- Directions for this task:
Once the pictures are set aside, repeat all of the data below exactly.

- Supplied data:
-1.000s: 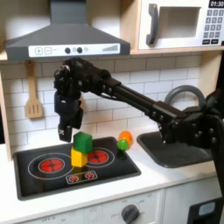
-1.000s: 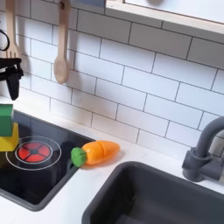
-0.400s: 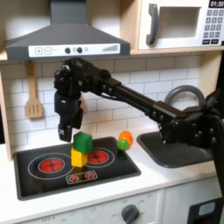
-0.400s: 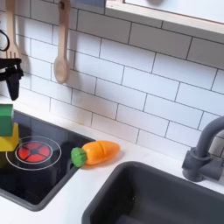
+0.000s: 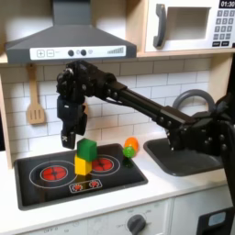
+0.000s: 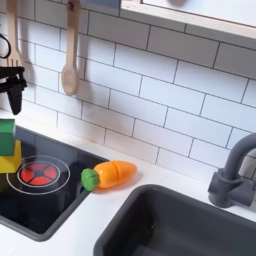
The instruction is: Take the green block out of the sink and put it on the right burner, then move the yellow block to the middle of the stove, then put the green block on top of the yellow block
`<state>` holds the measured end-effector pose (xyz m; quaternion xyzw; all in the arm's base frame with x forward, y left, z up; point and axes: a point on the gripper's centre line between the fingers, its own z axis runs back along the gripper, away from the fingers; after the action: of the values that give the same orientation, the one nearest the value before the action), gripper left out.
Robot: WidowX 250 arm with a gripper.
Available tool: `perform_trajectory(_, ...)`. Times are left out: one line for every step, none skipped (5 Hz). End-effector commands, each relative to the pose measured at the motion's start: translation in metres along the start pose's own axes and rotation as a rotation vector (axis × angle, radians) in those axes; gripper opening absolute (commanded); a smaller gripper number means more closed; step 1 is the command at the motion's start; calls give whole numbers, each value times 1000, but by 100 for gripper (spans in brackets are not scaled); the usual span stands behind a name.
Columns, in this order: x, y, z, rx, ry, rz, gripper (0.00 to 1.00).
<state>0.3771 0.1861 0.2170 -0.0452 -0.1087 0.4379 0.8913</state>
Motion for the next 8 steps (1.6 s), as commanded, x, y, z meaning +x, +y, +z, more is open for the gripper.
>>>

- Answer space:
-1.000s: 
-1.000s: 
-0.400s: 
-0.400s: 
+0.000s: 
+0.000s: 
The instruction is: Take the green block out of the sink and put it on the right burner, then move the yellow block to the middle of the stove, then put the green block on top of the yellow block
`<state>` holds the measured end-effector pose (xyz m; quaternion xyzw; all in the arm's base frame with x forward, y left, z up; point and axes: a point on the gripper's centre line between the fingers, its own z axis runs back along the gripper, away from the fingers; after the action: of the values that give the same orientation, the one nearest the value before the action), gripper left out.
Robot: WidowX 250 arm with a gripper.
Available tool: `perform_trajectory(_, ...)`. Times are left out: one line for every step, none skipped (5 Hz). End-effector commands, each relative to the pose measured at the motion's start: translation in metres along the start pose's own axes and rotation as a rotation vector (axis × angle, radians) in those axes; gripper opening absolute (commanded); a smaller gripper number means more closed; step 1 is the command at the motion's start; calls give whole numbers, each value times 1000, but by 100 for gripper (spans in brackets are not scaled); the usual span stands behind a name.
Columns, in this order: x, y, z, rx, ry, rz, gripper (0.00 to 1.00).
<state>0.3771 0.1861 0.2170 -0.0452 -0.1087 0.4379 0.8913</state>
Motion for the next 8 steps (1.6 s), as commanded, x, y, z meaning +x, +y, +z, more is open for the gripper.
>>>

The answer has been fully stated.